Approfondissement : jurisprudence connexe et évolutions
Cette décision s'inscrit dans une lignée d'arrêts favorables à la liberté contractuelle en matière de sous-location. On peut citer un arrêt de la Cour de cassation du 20 janvier 2010 (n° 08-19.822) qui avait déjà admis qu'un sous-bail commercial pouvait être conclu pour une durée inférieure à 9 ans sans perdre le statut. La nouveauté ici est que la durée inférieure est comparée à celle du bail principal, et non à la durée légale de 9 ans.
En revanche, la Cour de cassation a rappelé dans un arrêt plus récent du 13 janvier 2021 (n° 19-17.651) que le sous-locataire ne peut pas se prévaloir du statut à l'égard du propriétaire : il n'a pas de droit au renouvellement contre le propriétaire, ni d'indemnité d'éviction. Ce n'est que contre le locataire principal que le sous-locataire peut faire valoir ses droits.
La tendance est donc claire : les juges protègent le sous-locataire en lui reconnaissant le statut des baux commerciaux, mais limitent cette protection au seul contrat de sous-location. Le propriétaire reste libre de ne pas renouveler le bail principal, et le sous-locataire devra alors négocier un nouveau bail avec le propriétaire ou quitter les lieux.

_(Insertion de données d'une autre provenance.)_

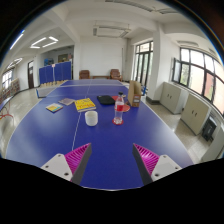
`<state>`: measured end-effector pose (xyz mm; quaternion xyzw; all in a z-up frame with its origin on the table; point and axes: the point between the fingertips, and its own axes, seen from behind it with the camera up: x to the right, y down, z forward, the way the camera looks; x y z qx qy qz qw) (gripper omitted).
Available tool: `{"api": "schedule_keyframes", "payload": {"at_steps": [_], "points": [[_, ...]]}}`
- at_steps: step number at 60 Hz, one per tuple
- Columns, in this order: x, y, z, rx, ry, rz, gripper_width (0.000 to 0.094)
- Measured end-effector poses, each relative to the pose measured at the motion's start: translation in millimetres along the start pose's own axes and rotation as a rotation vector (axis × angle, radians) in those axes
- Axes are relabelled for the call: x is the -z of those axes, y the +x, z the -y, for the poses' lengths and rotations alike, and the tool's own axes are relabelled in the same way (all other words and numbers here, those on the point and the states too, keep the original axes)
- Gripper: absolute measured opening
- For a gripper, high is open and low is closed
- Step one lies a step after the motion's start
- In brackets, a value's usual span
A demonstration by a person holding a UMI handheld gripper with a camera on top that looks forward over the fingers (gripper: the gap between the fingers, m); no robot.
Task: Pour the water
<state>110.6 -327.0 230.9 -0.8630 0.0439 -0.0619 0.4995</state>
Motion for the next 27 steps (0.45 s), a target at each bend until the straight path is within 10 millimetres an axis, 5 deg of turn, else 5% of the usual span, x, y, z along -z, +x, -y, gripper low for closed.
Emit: {"api": "schedule_keyframes", "payload": {"at_steps": [12, 27], "points": [[79.7, -18.4, -12.9, 0.015, 0.020, -0.012, 0.0852], [116.1, -29.7, -12.6, -0.024, 0.054, -0.014, 0.0849]]}}
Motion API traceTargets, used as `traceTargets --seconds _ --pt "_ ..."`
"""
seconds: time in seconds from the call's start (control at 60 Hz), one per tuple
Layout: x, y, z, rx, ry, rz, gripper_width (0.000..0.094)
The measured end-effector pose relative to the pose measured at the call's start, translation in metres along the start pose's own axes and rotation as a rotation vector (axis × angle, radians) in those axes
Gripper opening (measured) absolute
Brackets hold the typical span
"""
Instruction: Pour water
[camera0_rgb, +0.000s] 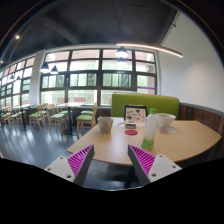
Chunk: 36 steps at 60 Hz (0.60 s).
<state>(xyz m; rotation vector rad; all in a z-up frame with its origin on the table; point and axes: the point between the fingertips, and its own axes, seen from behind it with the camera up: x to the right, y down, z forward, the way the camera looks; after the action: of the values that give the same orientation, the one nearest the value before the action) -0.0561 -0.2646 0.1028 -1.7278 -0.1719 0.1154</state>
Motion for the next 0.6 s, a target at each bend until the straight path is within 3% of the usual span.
traceTargets --seconds 0.2,0.45,0.6 --pt "0.029 0.010 -0.008 0.003 0.045 0.013 0.0771" --pt "0.133 -0.008 0.065 0.085 0.156 0.011 0.0774" --pt "0.171 -0.012 0.135 0.086 0.177 0.047 0.0785"
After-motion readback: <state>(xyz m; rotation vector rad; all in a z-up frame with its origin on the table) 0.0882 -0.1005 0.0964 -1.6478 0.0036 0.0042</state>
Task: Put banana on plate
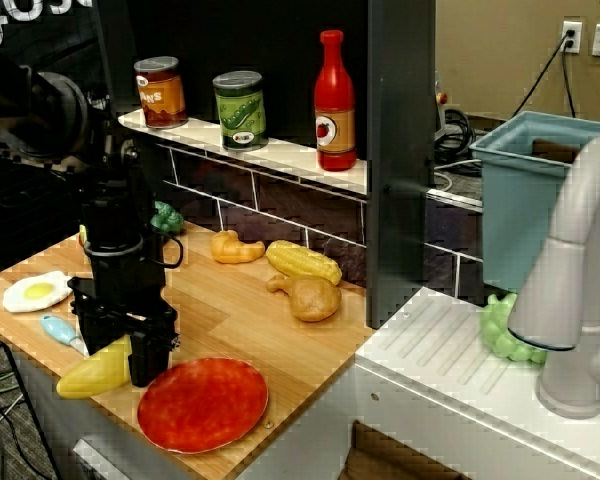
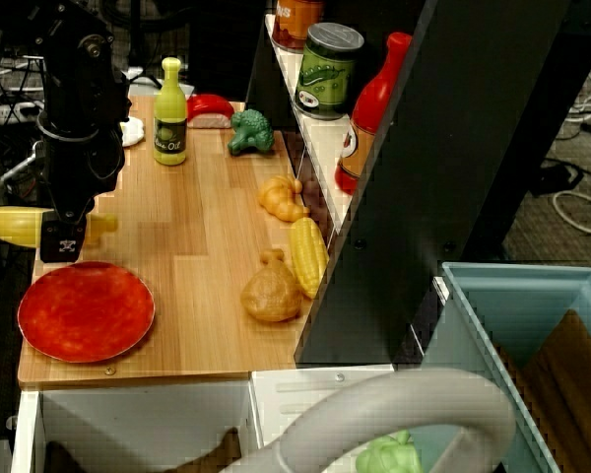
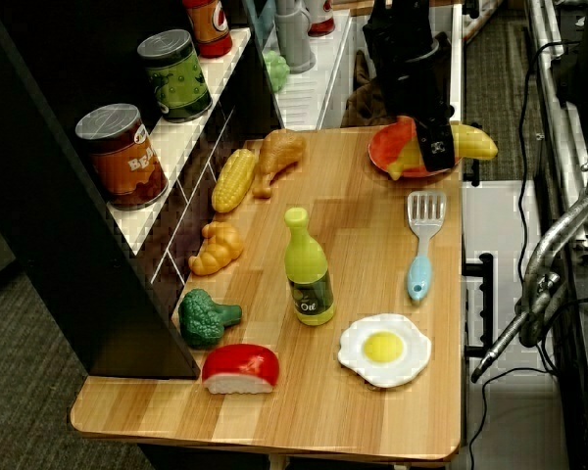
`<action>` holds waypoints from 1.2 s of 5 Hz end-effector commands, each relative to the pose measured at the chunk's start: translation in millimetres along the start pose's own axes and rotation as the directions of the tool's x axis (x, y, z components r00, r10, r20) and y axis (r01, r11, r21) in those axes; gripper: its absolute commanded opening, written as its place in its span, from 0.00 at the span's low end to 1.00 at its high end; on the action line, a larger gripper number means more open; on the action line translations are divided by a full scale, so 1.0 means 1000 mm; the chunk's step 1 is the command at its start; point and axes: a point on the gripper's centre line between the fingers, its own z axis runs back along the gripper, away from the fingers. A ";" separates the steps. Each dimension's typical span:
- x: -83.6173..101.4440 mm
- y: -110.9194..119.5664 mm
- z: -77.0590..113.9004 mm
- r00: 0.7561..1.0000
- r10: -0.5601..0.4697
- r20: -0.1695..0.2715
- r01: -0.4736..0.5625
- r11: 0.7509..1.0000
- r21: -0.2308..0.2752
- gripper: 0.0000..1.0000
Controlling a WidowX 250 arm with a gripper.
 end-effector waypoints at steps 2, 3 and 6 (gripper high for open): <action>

Pour l'avenir, on peut s'attendre à ce que cette jurisprudence soit confirmée, d'autant que la loi Pinel du 18 juin 2014 a renforcé la protection des locataires commerciaux, mais n'a pas modifié les règles relatives au sous-bail. Le sous-locataire reste un « locataire de second rang », mais avec des droits réels.
Checklist avant d'agir
- Ai-je le droit de sous-louer ? Vérifiez l'absence de clause d'interdiction dans le bail principal. Si interdiction, demandez l'accord écrit du propriétaire.

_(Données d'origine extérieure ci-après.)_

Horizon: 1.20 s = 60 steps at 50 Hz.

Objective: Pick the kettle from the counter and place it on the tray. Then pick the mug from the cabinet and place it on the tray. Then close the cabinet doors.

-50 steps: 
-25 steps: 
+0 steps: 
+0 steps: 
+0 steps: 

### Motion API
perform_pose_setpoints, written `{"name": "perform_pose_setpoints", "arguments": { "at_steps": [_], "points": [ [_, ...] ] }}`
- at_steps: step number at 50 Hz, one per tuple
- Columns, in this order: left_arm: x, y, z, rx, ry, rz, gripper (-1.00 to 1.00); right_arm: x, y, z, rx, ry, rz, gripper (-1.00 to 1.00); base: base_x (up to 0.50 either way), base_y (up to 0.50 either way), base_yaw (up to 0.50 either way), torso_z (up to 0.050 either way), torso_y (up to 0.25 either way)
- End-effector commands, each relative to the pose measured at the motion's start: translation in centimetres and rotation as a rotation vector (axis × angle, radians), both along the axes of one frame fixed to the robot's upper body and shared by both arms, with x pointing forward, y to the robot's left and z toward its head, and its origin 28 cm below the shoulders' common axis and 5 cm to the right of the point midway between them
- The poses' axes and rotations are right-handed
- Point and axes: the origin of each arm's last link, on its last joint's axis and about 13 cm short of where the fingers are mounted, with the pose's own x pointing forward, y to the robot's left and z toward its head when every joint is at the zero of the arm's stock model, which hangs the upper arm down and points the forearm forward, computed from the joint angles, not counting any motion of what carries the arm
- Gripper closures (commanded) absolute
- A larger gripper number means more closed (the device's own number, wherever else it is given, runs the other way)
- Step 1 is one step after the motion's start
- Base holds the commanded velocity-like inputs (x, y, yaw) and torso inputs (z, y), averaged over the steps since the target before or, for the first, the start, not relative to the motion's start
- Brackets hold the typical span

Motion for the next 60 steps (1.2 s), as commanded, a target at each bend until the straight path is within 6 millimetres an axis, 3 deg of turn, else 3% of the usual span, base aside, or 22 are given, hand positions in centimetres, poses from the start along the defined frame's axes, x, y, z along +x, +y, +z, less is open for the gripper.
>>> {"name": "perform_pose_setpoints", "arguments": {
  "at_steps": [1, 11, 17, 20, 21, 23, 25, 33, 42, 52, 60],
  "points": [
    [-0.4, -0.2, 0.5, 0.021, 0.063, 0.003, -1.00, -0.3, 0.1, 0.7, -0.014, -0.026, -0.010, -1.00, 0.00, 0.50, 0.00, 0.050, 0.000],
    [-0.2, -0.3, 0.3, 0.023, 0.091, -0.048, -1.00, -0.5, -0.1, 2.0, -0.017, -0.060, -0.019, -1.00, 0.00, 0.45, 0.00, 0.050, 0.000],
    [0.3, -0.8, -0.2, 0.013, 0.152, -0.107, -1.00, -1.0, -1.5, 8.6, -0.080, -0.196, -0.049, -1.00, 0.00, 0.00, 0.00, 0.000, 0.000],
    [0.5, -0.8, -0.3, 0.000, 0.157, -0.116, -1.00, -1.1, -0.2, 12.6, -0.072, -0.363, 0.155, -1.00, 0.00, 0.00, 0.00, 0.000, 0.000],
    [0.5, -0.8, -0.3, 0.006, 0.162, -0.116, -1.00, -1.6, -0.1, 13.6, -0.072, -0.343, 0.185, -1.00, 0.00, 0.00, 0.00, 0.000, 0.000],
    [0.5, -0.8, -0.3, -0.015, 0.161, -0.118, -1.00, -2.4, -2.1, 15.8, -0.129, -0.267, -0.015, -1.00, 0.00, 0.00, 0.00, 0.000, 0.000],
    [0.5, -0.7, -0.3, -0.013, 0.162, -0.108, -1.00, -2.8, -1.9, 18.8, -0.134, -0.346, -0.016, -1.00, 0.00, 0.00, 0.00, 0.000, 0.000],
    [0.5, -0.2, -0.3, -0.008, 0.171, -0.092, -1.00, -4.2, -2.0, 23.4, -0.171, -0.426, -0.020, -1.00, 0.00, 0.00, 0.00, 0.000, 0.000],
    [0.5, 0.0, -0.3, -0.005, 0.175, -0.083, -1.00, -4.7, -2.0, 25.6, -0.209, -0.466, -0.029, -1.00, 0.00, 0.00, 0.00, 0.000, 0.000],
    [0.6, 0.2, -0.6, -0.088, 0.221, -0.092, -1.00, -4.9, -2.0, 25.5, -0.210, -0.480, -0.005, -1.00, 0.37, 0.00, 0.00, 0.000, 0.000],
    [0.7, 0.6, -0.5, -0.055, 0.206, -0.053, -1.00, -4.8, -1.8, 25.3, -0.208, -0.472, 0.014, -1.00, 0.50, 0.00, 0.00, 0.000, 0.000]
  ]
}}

- Ai-je informé le propriétaire ? Notifiez par lettre recommandée avec AR ou par huissier, en précisant l'identité du sous-locataire, la durée et le loyer.
- Le sous-bail est-il écrit ? Rédigez un contrat écrit mentionnant la durée, le loyer, les charges, et précisant qu'il est soumis au statut des baux commerciaux.
- La durée du sous-bail est-elle compatible avec celle du bail principal ? Assurez-vous que le sous-bail ne dépasse pas la durée du bail principal. Si le sous-bail est plus court, c'est possible, mais anticipez les conséquences (renouvellement à l'échéance).
- Que faire si le locataire principal quitte les lieux ? Le sous-locataire doit négocier un nouveau bail avec le propriétaire. Prévoyez une clause dans le sous-bail pour cette hypothèse.